Aim of the exercise
Going down the data below, set down exactly the line with "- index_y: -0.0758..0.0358" and each line after it through the line with "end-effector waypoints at"; no other lines.
═══ Given records ═══
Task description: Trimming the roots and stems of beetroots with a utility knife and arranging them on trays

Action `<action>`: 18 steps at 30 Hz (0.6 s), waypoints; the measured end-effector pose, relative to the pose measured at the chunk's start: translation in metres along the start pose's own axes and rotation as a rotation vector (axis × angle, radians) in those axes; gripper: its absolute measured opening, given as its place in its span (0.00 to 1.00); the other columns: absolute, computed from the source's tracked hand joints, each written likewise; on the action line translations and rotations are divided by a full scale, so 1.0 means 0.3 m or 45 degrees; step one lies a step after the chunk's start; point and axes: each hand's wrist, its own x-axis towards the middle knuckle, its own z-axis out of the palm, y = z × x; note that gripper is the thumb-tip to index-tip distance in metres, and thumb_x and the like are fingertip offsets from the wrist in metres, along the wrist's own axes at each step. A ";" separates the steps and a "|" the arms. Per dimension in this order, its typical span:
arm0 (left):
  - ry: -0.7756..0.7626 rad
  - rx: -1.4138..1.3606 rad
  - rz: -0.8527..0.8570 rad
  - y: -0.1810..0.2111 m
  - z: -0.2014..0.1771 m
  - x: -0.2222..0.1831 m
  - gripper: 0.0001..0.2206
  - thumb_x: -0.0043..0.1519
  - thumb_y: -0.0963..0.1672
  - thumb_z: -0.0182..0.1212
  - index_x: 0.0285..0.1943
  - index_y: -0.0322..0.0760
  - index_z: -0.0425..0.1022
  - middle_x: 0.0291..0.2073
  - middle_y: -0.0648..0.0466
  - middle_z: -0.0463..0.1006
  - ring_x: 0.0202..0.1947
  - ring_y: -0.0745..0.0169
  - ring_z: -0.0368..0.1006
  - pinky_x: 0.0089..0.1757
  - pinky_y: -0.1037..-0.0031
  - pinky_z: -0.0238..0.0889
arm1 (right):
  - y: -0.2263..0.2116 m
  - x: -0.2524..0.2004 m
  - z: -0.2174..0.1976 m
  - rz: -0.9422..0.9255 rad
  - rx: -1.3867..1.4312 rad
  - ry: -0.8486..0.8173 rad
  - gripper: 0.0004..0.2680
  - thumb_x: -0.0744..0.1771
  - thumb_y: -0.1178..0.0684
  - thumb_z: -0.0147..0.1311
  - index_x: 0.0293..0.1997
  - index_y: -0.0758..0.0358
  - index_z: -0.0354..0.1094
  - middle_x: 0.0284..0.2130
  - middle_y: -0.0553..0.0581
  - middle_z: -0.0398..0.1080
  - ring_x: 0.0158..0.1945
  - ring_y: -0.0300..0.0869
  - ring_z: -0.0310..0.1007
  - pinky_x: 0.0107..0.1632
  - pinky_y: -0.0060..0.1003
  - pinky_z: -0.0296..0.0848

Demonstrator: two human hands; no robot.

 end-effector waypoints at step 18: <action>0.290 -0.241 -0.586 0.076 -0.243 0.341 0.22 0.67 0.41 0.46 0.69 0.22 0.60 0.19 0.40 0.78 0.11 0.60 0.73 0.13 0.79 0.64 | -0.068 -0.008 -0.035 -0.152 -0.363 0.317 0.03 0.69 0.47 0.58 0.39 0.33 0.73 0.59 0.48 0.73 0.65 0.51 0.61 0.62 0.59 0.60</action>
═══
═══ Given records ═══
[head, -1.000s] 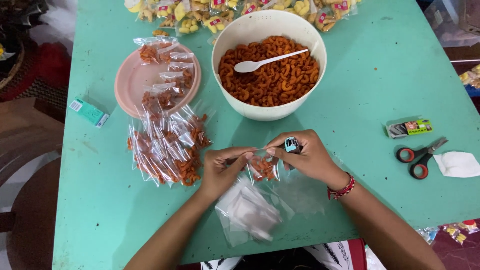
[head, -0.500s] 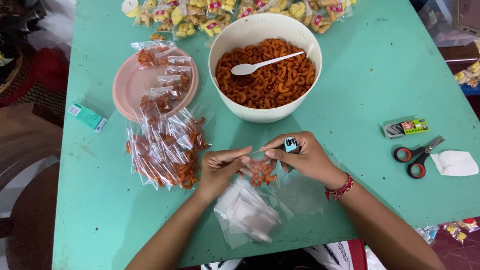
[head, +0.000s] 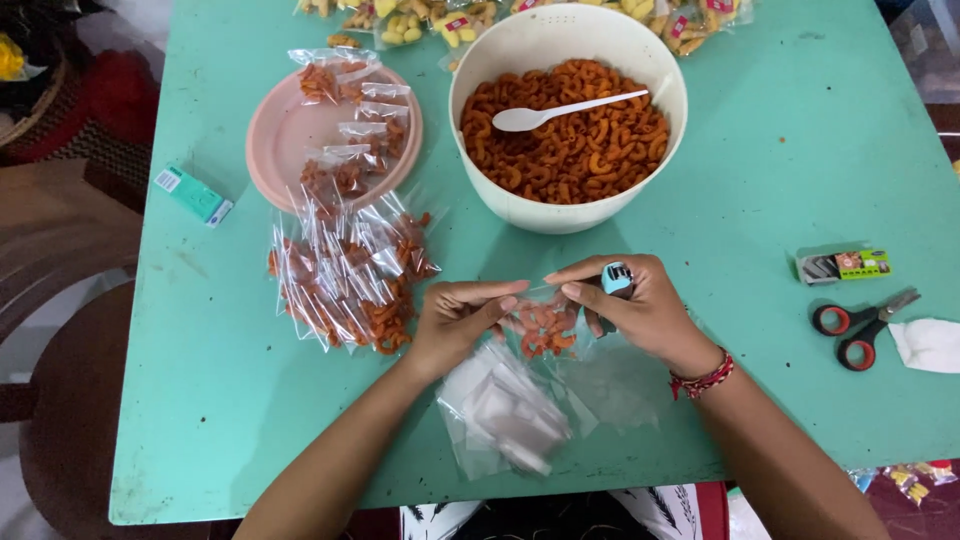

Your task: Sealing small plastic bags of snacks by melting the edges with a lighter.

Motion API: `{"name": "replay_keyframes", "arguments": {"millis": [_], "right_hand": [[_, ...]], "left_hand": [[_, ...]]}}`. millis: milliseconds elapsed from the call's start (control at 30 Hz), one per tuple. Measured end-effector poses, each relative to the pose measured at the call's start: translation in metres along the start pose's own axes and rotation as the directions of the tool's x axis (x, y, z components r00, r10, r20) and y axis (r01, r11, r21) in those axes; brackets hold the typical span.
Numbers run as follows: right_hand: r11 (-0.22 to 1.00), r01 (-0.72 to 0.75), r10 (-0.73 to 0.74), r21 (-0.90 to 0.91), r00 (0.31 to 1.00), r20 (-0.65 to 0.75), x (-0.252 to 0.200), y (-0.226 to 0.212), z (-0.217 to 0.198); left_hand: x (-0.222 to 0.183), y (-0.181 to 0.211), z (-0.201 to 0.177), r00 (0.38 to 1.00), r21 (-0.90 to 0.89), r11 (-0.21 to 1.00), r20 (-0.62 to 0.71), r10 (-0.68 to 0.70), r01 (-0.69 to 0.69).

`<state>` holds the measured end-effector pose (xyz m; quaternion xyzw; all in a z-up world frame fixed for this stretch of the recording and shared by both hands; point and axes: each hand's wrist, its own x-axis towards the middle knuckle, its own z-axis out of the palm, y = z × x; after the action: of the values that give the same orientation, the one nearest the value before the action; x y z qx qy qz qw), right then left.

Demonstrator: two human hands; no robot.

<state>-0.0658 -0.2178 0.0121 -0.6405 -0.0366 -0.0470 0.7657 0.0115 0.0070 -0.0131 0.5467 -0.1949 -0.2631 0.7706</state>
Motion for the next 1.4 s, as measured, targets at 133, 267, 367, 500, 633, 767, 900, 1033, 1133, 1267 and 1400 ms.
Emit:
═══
Task answer
  - index_y: -0.0758..0.0358
  - index_z: -0.0354..0.1094
  - middle_x: 0.0284..0.2130
  - middle_y: -0.0553..0.0581
  - middle_z: -0.0398..0.1080
  - ring_x: 0.0158..0.1945
  - ring_y: -0.0300..0.0869
  - ring_z: -0.0310..0.1007
  - pinky_x: 0.0107..0.1632
  - pinky_y: -0.0060..0.1003
  - pinky_z: -0.0296..0.0848

Demonstrator: two human hands; no robot.

 end-effector waypoints at step 18: <action>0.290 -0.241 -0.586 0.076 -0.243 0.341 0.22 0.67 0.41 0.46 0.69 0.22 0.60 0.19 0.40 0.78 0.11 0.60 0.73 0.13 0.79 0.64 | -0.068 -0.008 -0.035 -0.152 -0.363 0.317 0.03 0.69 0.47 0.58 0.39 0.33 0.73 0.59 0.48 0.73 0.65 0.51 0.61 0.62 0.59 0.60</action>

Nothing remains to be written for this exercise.